#### Try it:
In the answer, give only the lines from the one containing "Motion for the" to the end of the listing below, each reproduced word for word.

BEGIN

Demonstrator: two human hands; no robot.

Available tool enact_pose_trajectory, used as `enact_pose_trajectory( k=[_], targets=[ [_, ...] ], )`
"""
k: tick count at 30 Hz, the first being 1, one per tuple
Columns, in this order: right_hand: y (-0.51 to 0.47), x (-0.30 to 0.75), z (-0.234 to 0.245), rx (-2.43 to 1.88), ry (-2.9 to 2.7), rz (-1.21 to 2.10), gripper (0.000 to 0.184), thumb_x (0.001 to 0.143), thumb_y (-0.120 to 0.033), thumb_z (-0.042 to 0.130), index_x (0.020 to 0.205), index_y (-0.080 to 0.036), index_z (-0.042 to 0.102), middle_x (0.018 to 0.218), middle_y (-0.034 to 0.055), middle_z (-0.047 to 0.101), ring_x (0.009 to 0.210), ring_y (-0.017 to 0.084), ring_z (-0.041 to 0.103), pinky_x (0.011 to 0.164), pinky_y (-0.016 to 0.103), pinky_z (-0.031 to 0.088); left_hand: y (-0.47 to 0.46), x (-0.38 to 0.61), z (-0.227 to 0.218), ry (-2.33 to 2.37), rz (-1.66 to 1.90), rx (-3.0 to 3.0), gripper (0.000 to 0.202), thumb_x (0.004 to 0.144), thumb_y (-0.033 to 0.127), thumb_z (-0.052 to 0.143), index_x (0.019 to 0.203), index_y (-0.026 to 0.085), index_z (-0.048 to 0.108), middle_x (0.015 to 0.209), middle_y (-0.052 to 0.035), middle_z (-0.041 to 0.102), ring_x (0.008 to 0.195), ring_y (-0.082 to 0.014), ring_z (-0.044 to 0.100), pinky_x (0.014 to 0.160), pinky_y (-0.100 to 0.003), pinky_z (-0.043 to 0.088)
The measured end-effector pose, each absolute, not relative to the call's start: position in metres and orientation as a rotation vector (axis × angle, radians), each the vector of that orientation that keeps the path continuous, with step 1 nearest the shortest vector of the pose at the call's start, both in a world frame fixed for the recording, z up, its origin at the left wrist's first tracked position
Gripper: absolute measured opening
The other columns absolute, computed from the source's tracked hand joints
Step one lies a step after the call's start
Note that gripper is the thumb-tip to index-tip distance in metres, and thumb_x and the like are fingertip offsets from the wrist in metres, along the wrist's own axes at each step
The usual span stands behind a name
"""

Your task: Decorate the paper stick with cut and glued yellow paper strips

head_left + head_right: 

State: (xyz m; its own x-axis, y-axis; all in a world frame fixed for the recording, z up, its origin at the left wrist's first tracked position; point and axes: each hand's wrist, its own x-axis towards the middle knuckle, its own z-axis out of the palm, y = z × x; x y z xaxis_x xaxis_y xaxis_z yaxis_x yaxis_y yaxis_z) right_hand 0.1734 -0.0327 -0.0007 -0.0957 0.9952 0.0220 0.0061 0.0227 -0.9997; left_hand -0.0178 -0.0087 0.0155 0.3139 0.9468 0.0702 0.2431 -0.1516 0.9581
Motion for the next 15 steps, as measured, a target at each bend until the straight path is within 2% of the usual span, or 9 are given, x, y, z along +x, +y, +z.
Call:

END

#### Reply to the task:
Motion for the next 15 steps, as measured, a target at each bend until the straight path is within 2% of the usual span, or 9 are given, x, y, z along +x, +y, +z.
Call:

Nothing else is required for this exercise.